You just don't know with kids.
So at what point did you realize, you know, I got this right, too.
It worked out.
Yesterday.
I'm guessing before yesterday.
Yeah, that's right.
As long as they keep phoning me, it's, anyway, what was your question?
The call from the prime minister's office.
Who called?
First, the attorney general called.
Erwin Kotler called.
It was a very interesting time, as you may remember.
There were two vacancies in 2004.
The press, you wouldn't remember this, Jacob,
but the press was very committed to my not getting one of those two spots.
I was very controversial.
I'm just going to say, as sort of the,
member of the press here. I'm not sure that's completely accurate. The printed press was very
clear in, I'll give you an example. There was an article after the Kentucky Derby. There were two
vacancies on the Supreme Court of Canada that occurred in February. No one expected them.

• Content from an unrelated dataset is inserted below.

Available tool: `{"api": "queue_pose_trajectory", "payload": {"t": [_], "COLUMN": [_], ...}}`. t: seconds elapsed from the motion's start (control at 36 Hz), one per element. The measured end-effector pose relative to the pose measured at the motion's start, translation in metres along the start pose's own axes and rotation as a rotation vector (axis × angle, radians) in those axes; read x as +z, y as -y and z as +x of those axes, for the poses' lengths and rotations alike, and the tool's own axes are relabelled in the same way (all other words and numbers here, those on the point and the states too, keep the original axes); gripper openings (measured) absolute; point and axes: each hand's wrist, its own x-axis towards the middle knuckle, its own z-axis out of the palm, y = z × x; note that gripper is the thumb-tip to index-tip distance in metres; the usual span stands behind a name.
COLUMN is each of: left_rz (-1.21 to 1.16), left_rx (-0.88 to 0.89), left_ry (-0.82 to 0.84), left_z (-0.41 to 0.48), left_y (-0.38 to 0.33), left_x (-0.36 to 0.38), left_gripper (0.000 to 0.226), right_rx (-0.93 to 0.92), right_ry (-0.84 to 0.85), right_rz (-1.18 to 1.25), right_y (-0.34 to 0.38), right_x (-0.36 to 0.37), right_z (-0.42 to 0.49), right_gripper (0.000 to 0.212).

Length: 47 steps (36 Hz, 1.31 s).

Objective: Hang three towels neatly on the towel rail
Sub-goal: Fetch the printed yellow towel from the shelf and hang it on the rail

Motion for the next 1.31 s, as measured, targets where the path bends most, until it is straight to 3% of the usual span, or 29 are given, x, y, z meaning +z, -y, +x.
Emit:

They were both resignations before age 75 by people who were very good judges and had every
expectation we thought that they would be there for a very long time. So nobody expected any
vacancies, let alone two of them. So this article is just one said it was the justice reporter
who later became a friend. After the Kentucky Derby, he, what is it called when you, when you
guess who's going to win and who? There's a sports term, isn't there? For,
when you guess which horse is going to win?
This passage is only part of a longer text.